Viktor Titov, May 21

NEO COLLAGE 46During the administration of President Obama, the United States has unleashed, initiated or participated in at least seven major regional conflicts involving American allies from nearly every continent. No president, Republican or Democrat, has engaged the armed forces as much as Obama. Between 600,000 and 700,000 people, most of them civilians, have died in these conflicts. What is going on? Are we witnessing the world’s policeman asserting itself in the face of the growing power of a resurgent China and Russia? This supposition does not square with the outlook of Obama, who won the Nobel Peace Prize early in his presidency. Is it perhaps a sign that an imperialist America that assumes the responsibility for policing the globe is coming apart, losing strength? As history does indeed show, a dying empire creates chaos, violence and conflict as it stubbornly clings to the remnants of its former power.
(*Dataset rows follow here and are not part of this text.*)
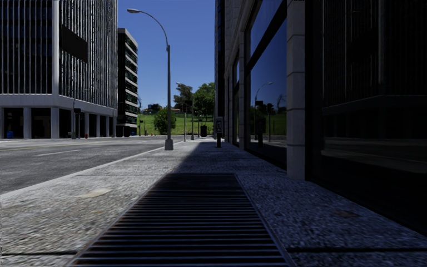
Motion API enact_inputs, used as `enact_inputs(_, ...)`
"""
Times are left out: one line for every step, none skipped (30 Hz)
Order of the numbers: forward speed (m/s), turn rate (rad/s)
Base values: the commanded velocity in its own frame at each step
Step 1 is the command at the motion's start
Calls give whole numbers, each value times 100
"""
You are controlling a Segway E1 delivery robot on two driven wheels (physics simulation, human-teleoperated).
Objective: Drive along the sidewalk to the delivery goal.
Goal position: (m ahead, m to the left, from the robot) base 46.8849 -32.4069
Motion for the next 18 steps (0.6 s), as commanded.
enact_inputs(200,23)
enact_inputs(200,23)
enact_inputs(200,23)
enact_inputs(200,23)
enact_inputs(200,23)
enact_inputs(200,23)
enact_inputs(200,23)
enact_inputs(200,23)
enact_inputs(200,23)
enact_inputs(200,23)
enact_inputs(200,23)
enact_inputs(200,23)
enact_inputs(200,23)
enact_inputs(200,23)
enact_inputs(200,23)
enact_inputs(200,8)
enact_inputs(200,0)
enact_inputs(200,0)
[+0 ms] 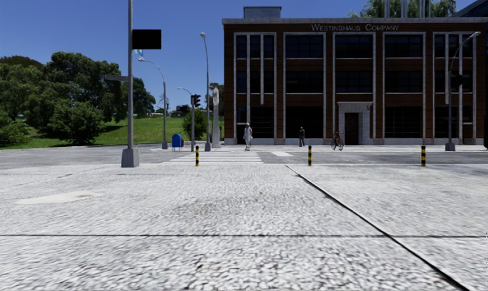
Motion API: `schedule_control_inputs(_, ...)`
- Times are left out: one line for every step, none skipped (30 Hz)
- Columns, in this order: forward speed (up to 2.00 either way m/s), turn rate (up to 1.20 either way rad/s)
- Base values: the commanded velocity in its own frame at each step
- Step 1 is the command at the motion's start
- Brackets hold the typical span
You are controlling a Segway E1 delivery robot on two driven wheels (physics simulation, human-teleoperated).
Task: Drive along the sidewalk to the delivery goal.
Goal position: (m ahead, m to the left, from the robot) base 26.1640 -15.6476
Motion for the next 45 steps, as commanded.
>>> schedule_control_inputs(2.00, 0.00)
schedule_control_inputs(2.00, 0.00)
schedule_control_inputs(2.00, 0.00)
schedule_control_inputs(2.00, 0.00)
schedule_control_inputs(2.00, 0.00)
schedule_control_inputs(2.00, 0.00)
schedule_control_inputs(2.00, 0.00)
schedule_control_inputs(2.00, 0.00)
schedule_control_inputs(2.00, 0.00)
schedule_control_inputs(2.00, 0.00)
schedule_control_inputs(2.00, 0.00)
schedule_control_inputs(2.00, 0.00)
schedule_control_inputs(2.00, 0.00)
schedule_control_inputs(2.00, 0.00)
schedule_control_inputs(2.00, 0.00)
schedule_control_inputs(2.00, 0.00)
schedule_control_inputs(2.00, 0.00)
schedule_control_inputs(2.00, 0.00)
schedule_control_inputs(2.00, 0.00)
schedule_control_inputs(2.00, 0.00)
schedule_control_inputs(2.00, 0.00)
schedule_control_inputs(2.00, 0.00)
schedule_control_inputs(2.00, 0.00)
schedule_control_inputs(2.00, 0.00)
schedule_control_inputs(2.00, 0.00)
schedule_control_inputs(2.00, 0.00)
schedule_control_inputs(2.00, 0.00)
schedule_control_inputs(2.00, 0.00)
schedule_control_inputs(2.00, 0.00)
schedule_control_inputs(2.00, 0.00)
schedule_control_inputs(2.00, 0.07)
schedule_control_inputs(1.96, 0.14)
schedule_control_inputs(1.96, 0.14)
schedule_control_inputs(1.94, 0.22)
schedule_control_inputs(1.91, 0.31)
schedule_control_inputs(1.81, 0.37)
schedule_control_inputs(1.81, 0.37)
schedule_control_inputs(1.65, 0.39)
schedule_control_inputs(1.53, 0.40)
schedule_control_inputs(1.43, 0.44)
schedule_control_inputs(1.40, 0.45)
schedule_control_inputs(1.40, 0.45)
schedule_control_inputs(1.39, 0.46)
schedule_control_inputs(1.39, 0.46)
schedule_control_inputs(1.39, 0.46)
Judging by all indications, the latter phenomenon is what we are dealing with, as events in Syria, Libya and Ukraine make abundantly clear.

Washington evidently has determined that the American unipolar world order is over and that the international system is becoming multipolar. But the United States is not stepping soberly into this new reality and re-evaluating its place in the world. Whether it be the Middle East or Ukraine, top White House and State Department officials as well as leading American political scientists are instead trying to spread alarm in the international community. In their statements and actions, they are pushing the view that without a “global leader,” there will be chaos, and that many countries will even long for the days when the American empire was the cop for the whole world. “If and when American power declines, the institutions and norms that American power has supported will decline, too. Or more likely, if history is a guide, they may collapse altogether as we make a transition to another kind of world order, or to disorder,” wrote leading neoconservative thinker Robert Kagan. “We may discover then that the U.S. was essential to keeping the present world order together and that the alternative to American power was not peace and harmony but chaos and catastrophe—which is what the world looked like right before the American order came into being.”
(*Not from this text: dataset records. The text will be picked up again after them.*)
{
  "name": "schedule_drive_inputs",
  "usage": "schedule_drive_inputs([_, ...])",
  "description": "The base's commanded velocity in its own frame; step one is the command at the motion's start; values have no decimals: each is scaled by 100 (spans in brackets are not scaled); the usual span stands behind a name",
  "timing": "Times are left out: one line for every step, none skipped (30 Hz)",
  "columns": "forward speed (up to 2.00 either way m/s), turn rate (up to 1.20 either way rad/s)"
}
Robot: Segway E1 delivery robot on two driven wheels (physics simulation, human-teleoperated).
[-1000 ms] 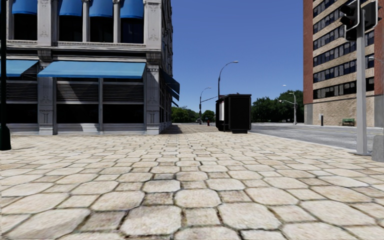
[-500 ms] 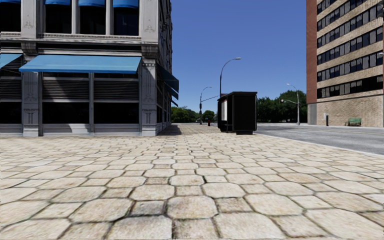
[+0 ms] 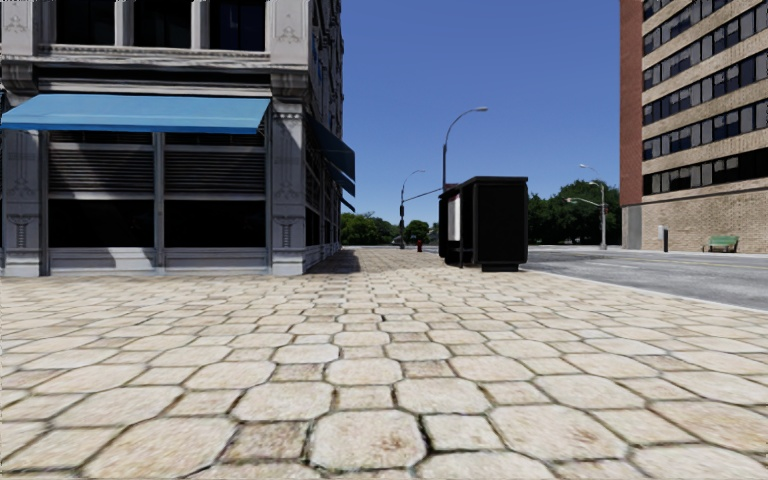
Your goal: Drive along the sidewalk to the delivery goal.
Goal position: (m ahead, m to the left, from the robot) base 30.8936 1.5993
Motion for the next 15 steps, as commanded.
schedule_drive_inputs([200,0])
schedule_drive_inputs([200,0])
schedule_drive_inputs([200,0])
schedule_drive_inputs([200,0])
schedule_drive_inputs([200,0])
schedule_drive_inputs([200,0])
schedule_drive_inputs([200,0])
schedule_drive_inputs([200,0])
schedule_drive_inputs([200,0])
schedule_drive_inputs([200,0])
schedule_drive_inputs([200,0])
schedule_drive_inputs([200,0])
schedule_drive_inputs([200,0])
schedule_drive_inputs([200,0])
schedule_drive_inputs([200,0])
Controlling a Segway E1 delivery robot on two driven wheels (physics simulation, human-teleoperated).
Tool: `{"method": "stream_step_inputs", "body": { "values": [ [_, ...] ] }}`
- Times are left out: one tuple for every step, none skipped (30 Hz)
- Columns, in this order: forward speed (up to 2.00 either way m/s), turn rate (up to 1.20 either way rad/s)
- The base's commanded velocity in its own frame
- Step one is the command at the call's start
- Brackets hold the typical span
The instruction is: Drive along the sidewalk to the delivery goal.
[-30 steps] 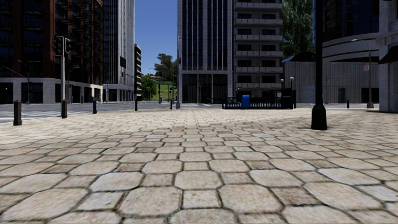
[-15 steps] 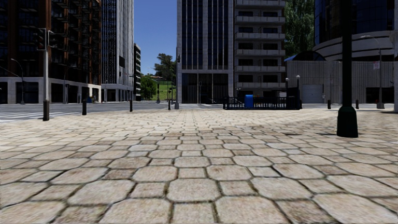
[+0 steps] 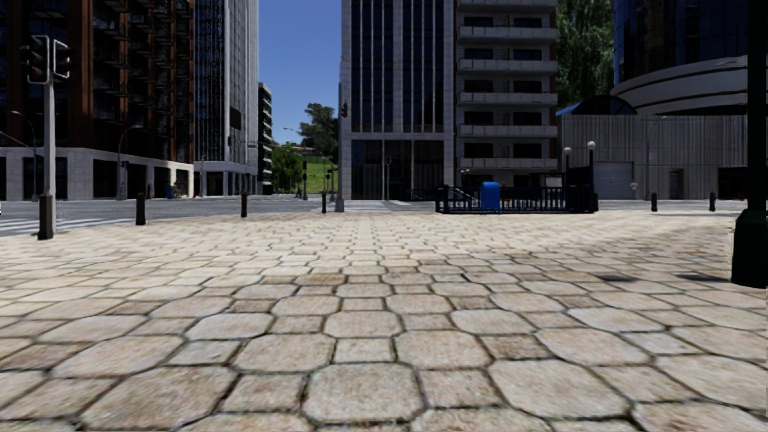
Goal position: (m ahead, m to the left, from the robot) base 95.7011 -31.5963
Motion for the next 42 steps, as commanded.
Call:
{"method": "stream_step_inputs", "body": {
  "values": [
    [2.00, 0.29],
    [2.00, 0.17],
    [2.00, 0.06],
    [2.00, 0.06],
    [2.00, 0.00],
    [2.00, 0.00],
    [2.00, 0.00],
    [2.00, 0.00],
    [2.00, 0.00],
    [2.00, 0.00],
    [2.00, 0.04],
    [2.00, 0.04],
    [2.00, 0.13],
    [2.00, 0.18],
    [2.00, 0.27],
    [2.00, 0.32],
    [2.00, 0.38],
    [2.00, 0.39],
    [2.00, 0.39],
    [2.00, 0.22],
    [2.00, 0.22],
    [2.00, 0.07],
    [2.00, 0.03],
    [2.00, 0.00],
    [2.00, 0.00],
    [2.00, 0.00],
    [2.00, 0.00],
    [2.00, 0.00],
    [2.00, 0.00],
    [2.00, 0.00],
    [2.00, 0.00],
    [2.00, 0.00],
    [2.00, 0.00],
    [2.00, 0.20],
    [2.00, 0.35],
    [2.00, 0.35],
    [2.00, 0.38],
    [2.00, 0.38],
    [2.00, 0.32],
    [2.00, 0.16],
    [2.00, 0.08],
    [2.00, 0.05]
  ]
}}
And that’s understandable. Washington’s continual foreign policy defeats and errors follow one after another, and they can no longer be covered up or attributed to some sort of “evil forces.” Thus neoconservative Republicans in Congress and political pundits of Kagan’s ilk have recently taken to criticism of the Obama administration’s foreign policy during trips overseas. They rail against the administration for its inability to stand up to Moscow, Beijing, Tehran, Damascus, Caracas and other American “adversaries.” Gloomy predictions are bandied about warning of the imminent global disorder that purportedly will follow the lessening of American might.

Such predictions hold that the impending demise of the familiar unipolar order cannot be averted if the following things don’t come to pass: the United States doesn’t compel Russian leader Vladimir Putin to relinquish Ukraine to the U.S. and NATO; steps are not taken to overthrow Syrian President Bashar al-Assad; the Iranian nuclear program is not eliminated; peace between the Israelis and the Palestinians is not secured; American allies in East Asia are not defended in their territorial disputes with China, and leftist forces in Latin America are not brought to heel. Those predictions are however absurd or based on false assumptions. Indeed, the current Washington fortunetellers, who fancy themselves savants and prophets, base their thinking only on the period that followed the fall of the Berlin Wall and the collapse of the Soviet Union. They believe that this roughly 25-year golden age of American military dominance, which supposedly maintained world peace, is ending simply because President Barack Obama finds reasons to think out loud about the limits of American power. That is incorrect, they say, and America is still strong and capable of ruling the world. Washington’s talking heads have fallen silent following the recent U.S. defeats in Iraq, Libya, Egypt, Yemen, Syria and Georgia. Piled on top of that is the Ukrainian conflict, and Washington’s dead-end course is evident to everyone. The best American minds assert that Obama’s lexicon of “weakness” sends the wrong signal to enemies of the U.S. around the world. It invites them to challenge America and its regional allies: Israel, Saudi Arabia and Qatar in the Middle East, Poland and the Baltic countries in Eastern Europe, Japan and South Korea in East Asia. New military conflicts will take place as time goes on. The result is that the Americas will have no choice but to distance themselves from the United States and act unilaterally to defend themselves.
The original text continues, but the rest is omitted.